I ran into this once but did something else instead of analyzing the issue, I think I can summarize:
The problem exists when one of the APs is not in wireless range of another AP that is wired, only one that is also wireless-only, example
AP 1 ----------- AP 2 ------------ AP 3
wired / 802.11s 802.11s
/
Internet Router
where AP 3 will have problems with DHCP for itself and downstream devices, but no problem communicating upstream IF the address is manually set
And for anyone with total control of their network looking for a simpler workaround.
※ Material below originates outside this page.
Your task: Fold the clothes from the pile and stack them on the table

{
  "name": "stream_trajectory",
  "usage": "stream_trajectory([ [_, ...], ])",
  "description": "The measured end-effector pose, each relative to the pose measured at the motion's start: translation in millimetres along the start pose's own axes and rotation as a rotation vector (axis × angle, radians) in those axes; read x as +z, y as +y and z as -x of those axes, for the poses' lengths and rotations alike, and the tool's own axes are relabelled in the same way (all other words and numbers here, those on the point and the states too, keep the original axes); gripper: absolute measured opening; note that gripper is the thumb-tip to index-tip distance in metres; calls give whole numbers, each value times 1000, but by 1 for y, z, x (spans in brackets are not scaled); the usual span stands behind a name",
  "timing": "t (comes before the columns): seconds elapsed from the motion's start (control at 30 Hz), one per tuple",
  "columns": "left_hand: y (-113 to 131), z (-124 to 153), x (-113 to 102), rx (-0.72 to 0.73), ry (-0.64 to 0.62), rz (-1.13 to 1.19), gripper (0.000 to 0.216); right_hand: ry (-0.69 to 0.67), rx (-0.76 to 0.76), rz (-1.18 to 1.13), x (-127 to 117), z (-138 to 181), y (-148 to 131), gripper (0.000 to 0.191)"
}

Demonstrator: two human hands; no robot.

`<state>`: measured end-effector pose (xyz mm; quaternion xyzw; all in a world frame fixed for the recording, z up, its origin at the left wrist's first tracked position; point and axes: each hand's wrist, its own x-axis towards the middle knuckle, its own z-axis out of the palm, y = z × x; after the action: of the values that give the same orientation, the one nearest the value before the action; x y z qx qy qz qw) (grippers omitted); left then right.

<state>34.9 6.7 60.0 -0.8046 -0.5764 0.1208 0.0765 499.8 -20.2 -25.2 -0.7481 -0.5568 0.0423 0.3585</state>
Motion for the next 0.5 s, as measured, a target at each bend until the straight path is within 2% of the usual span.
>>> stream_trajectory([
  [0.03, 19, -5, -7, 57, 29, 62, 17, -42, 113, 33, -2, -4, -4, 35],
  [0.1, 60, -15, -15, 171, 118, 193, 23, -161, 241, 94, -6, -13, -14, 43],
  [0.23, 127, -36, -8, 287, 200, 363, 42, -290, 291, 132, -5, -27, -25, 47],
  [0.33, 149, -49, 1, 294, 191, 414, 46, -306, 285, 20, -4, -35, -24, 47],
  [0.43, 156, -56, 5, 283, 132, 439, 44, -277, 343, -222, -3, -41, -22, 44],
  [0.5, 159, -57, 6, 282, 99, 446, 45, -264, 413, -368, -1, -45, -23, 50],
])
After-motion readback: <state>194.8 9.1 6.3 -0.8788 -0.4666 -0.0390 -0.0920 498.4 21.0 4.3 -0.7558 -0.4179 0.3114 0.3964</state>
I would suggest trying to make all points totally static
that includes for each AP, setting the address and gateway statically, and then also each AP having a DHCP server that serves different ranges within your available address pool.
I have no problem communicating in each direction. Never had this issue, nor on OpenWrt 19, nor on 21 or the current master.
What kind of configurations are you guys using?
Are you sure your bridge is configured correctly? All mesh and wlan interfaces must be bridged together for this to work.
all wifi interfaces and mesh interfaces are bridged with the lan ports.
Does that mean you're running all nodes on the same interconnected and fully bridged (layer 2) LAN / Ethernet? So your ARPs and DHCP travels over your LAN / Ethernet between all devices?
If that's the case, then that's not what the people here are talking about. They use the 802.11s mesh as the primary layer 2 interconnection means and the report is about ARP and DHCP only travelling one hop through the mesh, but not multiple hops (contrary to what it should if it wants to be full layer 2).